> **INFORMATION SHOWN**
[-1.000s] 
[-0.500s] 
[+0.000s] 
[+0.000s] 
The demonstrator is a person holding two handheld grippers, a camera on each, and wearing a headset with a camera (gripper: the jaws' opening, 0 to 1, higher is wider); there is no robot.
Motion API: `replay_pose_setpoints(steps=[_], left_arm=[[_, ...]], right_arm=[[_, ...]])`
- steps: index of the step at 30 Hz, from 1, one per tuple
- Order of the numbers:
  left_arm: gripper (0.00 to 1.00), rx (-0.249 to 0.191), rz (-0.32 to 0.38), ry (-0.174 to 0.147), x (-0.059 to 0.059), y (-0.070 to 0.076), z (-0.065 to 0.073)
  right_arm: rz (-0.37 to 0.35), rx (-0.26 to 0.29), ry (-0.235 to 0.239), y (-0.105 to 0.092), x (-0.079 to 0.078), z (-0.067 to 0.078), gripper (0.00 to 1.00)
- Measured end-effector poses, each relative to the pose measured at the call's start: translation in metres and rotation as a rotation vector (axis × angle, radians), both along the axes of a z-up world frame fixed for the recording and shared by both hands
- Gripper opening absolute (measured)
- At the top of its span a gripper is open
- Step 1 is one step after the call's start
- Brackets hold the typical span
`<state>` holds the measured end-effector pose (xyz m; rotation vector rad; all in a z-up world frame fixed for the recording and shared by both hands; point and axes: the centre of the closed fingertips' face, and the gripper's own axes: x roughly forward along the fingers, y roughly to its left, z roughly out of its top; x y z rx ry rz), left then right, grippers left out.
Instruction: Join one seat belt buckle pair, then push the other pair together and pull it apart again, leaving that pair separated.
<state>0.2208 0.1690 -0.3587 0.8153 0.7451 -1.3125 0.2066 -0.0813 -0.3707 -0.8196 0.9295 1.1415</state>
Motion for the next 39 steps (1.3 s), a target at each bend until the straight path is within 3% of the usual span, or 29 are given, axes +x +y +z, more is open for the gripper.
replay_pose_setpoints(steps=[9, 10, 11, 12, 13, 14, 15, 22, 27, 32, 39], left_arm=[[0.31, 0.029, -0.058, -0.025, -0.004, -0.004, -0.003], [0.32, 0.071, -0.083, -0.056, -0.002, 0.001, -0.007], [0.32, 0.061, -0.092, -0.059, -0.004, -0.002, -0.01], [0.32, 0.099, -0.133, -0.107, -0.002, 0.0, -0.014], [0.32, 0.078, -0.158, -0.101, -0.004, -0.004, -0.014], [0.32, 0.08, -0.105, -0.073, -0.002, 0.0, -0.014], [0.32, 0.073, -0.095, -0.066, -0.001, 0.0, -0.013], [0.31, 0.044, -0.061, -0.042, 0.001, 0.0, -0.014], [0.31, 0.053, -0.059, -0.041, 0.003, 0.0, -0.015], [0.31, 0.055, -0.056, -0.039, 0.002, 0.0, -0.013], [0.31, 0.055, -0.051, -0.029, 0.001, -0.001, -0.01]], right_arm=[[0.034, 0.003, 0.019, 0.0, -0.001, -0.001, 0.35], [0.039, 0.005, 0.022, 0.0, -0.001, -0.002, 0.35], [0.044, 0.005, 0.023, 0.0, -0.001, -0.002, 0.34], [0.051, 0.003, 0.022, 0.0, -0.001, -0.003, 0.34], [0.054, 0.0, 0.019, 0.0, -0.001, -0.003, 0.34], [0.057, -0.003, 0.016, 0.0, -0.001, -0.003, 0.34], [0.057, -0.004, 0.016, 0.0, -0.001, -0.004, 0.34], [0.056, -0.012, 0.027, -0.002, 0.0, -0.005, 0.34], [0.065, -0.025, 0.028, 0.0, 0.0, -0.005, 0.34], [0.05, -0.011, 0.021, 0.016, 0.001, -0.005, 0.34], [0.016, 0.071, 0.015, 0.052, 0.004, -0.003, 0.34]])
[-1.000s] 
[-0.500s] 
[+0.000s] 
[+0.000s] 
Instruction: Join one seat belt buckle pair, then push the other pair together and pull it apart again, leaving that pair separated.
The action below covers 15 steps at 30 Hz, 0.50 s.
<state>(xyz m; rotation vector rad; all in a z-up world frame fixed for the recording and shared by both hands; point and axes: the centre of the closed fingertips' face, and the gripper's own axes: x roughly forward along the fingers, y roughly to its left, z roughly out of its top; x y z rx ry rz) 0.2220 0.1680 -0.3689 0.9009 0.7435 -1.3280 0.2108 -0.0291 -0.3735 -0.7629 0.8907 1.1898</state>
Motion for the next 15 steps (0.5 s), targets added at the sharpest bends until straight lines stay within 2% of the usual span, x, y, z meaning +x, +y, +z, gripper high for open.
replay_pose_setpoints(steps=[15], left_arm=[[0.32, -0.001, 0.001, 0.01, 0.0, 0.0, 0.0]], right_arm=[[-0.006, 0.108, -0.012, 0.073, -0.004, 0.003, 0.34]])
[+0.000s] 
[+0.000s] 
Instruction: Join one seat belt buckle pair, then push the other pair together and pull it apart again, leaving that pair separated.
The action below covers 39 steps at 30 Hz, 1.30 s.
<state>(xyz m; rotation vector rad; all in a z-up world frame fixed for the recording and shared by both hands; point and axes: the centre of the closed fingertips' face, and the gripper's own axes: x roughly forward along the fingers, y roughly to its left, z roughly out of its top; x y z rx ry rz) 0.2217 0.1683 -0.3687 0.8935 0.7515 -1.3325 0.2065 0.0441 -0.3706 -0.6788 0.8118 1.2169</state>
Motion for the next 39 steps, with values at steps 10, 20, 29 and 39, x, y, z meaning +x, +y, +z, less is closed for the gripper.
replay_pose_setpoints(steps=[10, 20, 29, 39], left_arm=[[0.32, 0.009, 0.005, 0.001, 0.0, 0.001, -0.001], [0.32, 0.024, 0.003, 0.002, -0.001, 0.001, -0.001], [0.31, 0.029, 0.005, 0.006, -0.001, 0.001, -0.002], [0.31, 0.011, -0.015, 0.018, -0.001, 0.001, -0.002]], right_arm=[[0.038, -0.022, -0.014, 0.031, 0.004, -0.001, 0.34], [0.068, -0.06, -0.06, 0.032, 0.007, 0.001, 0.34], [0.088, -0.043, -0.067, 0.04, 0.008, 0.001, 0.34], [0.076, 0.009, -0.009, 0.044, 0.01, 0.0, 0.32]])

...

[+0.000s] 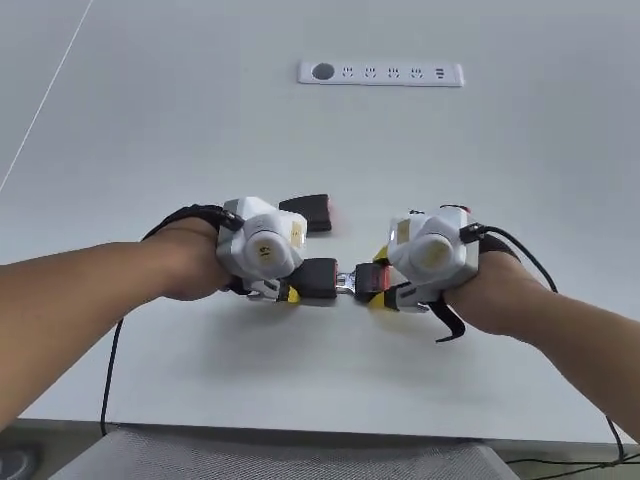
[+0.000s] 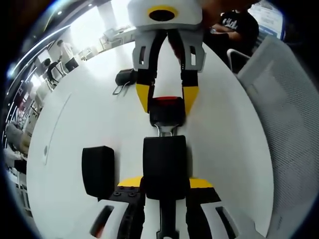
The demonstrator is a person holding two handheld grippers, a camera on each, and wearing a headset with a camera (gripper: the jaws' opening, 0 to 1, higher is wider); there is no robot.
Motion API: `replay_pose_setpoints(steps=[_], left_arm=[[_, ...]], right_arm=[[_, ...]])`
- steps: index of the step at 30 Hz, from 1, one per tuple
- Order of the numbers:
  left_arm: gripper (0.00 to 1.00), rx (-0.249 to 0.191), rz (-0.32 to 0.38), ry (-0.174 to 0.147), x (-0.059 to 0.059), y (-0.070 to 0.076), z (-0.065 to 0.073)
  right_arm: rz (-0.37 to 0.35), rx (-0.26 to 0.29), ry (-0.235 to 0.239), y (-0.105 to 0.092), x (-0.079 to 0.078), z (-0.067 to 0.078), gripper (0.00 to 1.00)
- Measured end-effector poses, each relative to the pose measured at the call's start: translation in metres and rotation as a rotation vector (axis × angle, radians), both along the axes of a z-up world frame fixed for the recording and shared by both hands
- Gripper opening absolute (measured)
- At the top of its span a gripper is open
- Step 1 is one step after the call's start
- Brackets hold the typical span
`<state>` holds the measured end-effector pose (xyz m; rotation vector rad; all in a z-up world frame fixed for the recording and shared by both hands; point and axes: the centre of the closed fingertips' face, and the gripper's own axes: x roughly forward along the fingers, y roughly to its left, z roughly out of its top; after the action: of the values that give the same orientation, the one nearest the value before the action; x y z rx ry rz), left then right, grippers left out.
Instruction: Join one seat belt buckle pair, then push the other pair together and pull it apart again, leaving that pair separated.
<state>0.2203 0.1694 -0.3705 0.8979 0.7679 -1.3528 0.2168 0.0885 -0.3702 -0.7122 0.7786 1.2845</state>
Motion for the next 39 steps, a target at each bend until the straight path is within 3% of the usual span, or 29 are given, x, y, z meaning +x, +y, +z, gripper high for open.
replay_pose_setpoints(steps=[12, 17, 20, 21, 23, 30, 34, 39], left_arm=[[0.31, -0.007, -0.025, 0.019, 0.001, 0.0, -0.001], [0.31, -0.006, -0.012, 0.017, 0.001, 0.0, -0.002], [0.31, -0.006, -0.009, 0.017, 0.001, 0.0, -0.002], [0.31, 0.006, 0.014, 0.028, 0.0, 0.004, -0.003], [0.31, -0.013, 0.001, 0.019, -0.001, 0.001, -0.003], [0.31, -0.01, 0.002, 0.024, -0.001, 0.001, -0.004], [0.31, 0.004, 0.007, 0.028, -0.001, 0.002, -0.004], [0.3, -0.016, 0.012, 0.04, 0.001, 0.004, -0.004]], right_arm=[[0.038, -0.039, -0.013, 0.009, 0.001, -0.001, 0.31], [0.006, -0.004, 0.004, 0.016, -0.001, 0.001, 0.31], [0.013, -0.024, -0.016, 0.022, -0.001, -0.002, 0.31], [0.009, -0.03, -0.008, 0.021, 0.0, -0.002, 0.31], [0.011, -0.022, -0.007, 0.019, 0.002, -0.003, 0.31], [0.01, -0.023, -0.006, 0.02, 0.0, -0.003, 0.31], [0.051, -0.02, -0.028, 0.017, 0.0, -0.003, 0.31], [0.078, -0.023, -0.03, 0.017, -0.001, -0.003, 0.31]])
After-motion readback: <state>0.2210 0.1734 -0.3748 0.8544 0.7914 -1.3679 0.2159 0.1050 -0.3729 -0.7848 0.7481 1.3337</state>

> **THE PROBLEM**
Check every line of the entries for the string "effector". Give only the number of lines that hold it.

> **RESULT OF THE TASK**
4